DOPO PARTITA La lettura dell’incontro di Paolo Marcacci

Totti

Quello dell’Olimpico è il colpo d’occhio del calcio moderno: quarantamila per un derby, fuori i colpevoli che sono più d’uno e anche arcinoti. Per la Lazio è un obiettivo assoluto, come si fosse ai tempi di Giordano-Manfredonia-D’Amico; lo straparlare di Reja alla vigilia ne rende sgradevole testimonianza, il rimbrotto di Garcia è già di per sé una presa di distanza stilistica. Tutto risaputo del resto, come la superiorità tecnica e di palleggio dei giallorossi, che la Roma evidenzia in ogni occasione.

Detto questo, quel poco che succede, tutto di matrice romanista, sempre poco resta, in un primo tempo i cui sussulti sono racchiusi in un fuorigioco appena percettibile, che strozza l’urlo in gola alla Sud per un ingresso trionfale di Gervinho oltre la soglia di Berisha e in una volée di destro di Capitan Totti – a tutto campo, as usual – che il portierino biancoceleste vorrebbe applaudire, più che bloccare a terra, un secondo dopo lo scoccare del ventinovesimo. Vola qualche ruvidezza, ma quasi sotto il minimo sindacale dei derby che sappiamo. Pjanic, da Garcia scelto per cominciare all’insegna del fioretto e del goniometro, oggi è leggermente impreciso, così come Gervinho appare leggermente meno dirompente del solito.

Comincia a scorrere anche il secondo tempo, che al pari del primo evidenzia la stessa estetica di un profilo di Dias, quindi ci siamo capiti.
I frangenti in cui la Roma si dispiega dalla trequarti in su, portano a chiedersi come mai la Roma non sia già perlomeno in vantaggio; la noia nel frattempo attutisce l’esordio di Bastos in luogo di Florenzi, sembra che la clessidra voglia sbrigarsi a far precipitare i granelli, perché anch’essa non ne può quasi più di questa stracittadina giochicchiata senza un grammo di quella cattiveria che c’era ai tempi di Giannini e Bergodi.
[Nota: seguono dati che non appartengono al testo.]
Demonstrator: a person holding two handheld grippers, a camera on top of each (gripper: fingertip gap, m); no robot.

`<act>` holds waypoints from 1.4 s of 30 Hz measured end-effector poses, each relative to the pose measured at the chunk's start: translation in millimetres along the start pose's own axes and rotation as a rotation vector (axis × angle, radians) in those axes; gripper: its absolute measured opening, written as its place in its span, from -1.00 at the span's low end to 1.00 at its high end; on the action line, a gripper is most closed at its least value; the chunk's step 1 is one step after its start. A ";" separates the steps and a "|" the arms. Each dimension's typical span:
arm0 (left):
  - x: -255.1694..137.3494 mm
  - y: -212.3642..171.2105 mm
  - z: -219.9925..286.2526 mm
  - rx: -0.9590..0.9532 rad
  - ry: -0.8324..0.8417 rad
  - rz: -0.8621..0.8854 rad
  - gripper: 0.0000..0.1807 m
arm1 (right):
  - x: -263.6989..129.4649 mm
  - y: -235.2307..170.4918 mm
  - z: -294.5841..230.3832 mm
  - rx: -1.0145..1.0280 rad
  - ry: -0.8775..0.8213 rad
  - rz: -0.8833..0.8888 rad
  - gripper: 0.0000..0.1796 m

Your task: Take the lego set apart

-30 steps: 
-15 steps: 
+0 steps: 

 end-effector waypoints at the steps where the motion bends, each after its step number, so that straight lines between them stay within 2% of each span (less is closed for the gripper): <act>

Gli ultimi dieci minuti sono di Mattia Destro al posto di Totti, che quando esce si porta appresso i fischi di frustrazione di chi uno come lui non l’ha, non l’ha avuto e mai l’avrà. Sussulto di Bastos, uno che con la palla si diverte e la fa divertire, quando i giri di lancetta sono già ottantasei. Può finire così?

Sembra proprio di si, con la Lazio del ritornante Mauri che spesso si accartoccia nella guardiola della propria area a protezione del puntarello che vale una vittoria e la Roma che non esercita una superiorità che fa quasi rabbia, soprattutto perché il tabellone fa un regalo – il pari del Verona – che fa esplodere un boato di rimpianti. La Lazio festeggia, la Roma continua la sua corsa prestigiosa; a ciascuno il suo, da domani le differenze nei valori torneranno a pesare.